Menyoal SKCK Para Caleg Mantan Napi Koruptor
Thursday, September 20, 2018
Selamat pagi, siang, sore, petang, dan malam kawan - kawan kaskuser semua yang baik hati. Bertemu kembali di thread sederhana ane.
:nyepi
Kurang dari satu tahun, perhelatan pesta demokrasi di Indonesia akan berlangsung. Pemilu tahun depan terasa istimewa, musababnya karena untuk pertama kalinya dalam sejarah, pemilihan anggota legislatif, dalam hal ini anggota DPR dan DPRD serta DPD, dan pemilihan presiden sebagai bagian dari eksekutif akan di lakukan secara berbarengan.
Komisi Pemilihan Umum(KPU) sebagai penyelenggara pemilu sudah menyelenggarakan beberapa tahapan. Salah satunya tahapan pendaftaran dan verifikasi calon anggota legislatif, baik di DPR pusat, tingkat provinsi, maupun di kabupaten kota. Begitu juga dengan pendaftaran calon pasangan presiden dan wakil presiden.
Uniknya, pendaftaran bakal calon pasangan presiden dan wakil presiden tahun ini di warnai dengan kejutan. Bukan pada calon presidennya, tetapi pada pasangannya. Prabowo Subianto yang sedari awal sudah di prediksi sebagai penantang tunggal petahana, justru menggandeng pengusaha sekaligus Wakil Gubernur DKI Jakarta, Sandiaga Uno. Padahal nama ini sebelumnya sama sekali tidak masuk radar bursa cawapres pendamping Prabowo. Sedang sang incumbent, Jokowi malah menggandeng KH. Ma'ruf Amin. Padahal nama Mahfud MD lah yang sebelumnya menguat sebagai pendamping Jokowi.
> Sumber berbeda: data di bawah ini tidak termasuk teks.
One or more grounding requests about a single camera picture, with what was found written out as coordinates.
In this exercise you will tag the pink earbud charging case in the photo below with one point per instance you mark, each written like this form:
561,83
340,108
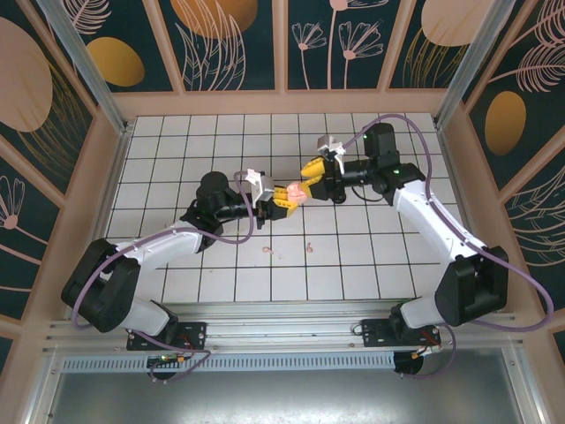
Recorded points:
296,194

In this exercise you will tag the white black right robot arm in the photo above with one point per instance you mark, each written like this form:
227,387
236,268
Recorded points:
432,221

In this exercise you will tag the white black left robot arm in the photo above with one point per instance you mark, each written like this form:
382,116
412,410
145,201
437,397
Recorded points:
167,247

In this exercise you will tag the small circuit board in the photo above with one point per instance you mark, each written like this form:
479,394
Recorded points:
165,360

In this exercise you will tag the grey metal sheet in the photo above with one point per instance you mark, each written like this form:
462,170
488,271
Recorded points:
282,397

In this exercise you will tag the black round disc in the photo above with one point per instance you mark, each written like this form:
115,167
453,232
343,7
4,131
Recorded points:
404,364

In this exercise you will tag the aluminium table side rail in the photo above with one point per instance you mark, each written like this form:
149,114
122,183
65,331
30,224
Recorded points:
457,176
105,212

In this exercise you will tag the aluminium frame post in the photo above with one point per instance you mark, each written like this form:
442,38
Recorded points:
92,66
462,66

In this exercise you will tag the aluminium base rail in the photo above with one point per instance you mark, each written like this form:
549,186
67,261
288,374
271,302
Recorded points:
282,329

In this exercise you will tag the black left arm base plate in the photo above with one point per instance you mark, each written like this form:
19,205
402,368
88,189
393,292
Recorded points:
194,331

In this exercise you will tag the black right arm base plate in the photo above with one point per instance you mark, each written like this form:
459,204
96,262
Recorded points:
375,333

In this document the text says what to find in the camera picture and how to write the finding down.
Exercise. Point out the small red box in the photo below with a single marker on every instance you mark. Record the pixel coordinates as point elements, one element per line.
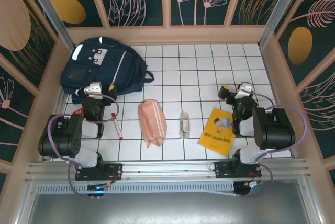
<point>78,111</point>

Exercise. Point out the navy blue backpack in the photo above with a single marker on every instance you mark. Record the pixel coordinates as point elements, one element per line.
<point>110,64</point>

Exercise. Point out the red and white marker pen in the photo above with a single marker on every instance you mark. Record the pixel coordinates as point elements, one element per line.
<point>117,127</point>

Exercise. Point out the yellow book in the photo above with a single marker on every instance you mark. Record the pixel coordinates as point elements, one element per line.
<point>214,135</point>

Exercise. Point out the pink pencil case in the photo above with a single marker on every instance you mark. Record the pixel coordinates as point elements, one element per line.
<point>151,122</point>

Kejutan lain juga datang dari pendaftaran calon legislatif. Meski sebelumnya sejumlah partai sudah menandatangani pakta integritas yang menyatakan bahwa mereka tidak akan mendaftarkan kader mereka yang pernah tersangkut kasus korupsi, nyatanya hampir 90% parpol tetap mendaftarkan kader mereka yang berlatar belakang pernah menjadi napi kasus korupsi.
Ironisnya lagi, Peraturan KPU yang mengatur pelarangan mantan napi koruptor untuk nyaleg justru di batalkan oleh Mahkamah Agung(MA), sehingga oleh karenanya seorang mantan koruptor pun kini bisa bebas melenggang ke gedung dewan, meski dengan catatan mereka haruslah mengumumkan bahwa dirinya adalah mantan napi koruptor. Meski demikian, keputusan ini tentu mencederai kepercayaan publik. Masyarakat yang selama ini sudah cukup apatis dengan perpolitikan, akan semakin tidak percaya. Bagaimana bisa seorang yang secara sah di mata hukum pernah melakukan penggarongan uang negara, kembali di beri kesempatan untuk menjadi wakil rakyat?
Jika seorang pencari kerja yang melamar di suatu perusahaan saja harus melampirkan surat keterangan kelakuan baik, yang dari surat itu pencari kerja bisa mengetahui bahwa yang bersangkutan tidak pernah terlibat tindak kriminal, atau yang lebih di kenal dengan Surat Keterangan Catatan Kepolisian (SKCK), lalu apakah hal ini tidak berlaku untuk seorang calon wakil rakyat?
Jika memang terdapat aturan tersebut, bagaimana bisa para bakal caleg mantan koruptor tersebut mengakali aturan yang ada sehingga tetap bisa di sahkan sebagai calon legislatif? Ataukah memang aturan tersebut hanya dibuat sebagai pemanis saja tanpa harus dilaksanakan? Ironis memang, di negeri yang berlandaskan hukum, seorang mantan napi masih bisa melenggang kembali menjadi pejabat publik. Kalau seperti ini terus, pemberantasan korupsi yang selama ini di gembar-gemborkan hanya akan jadi mimpi di siang bolong.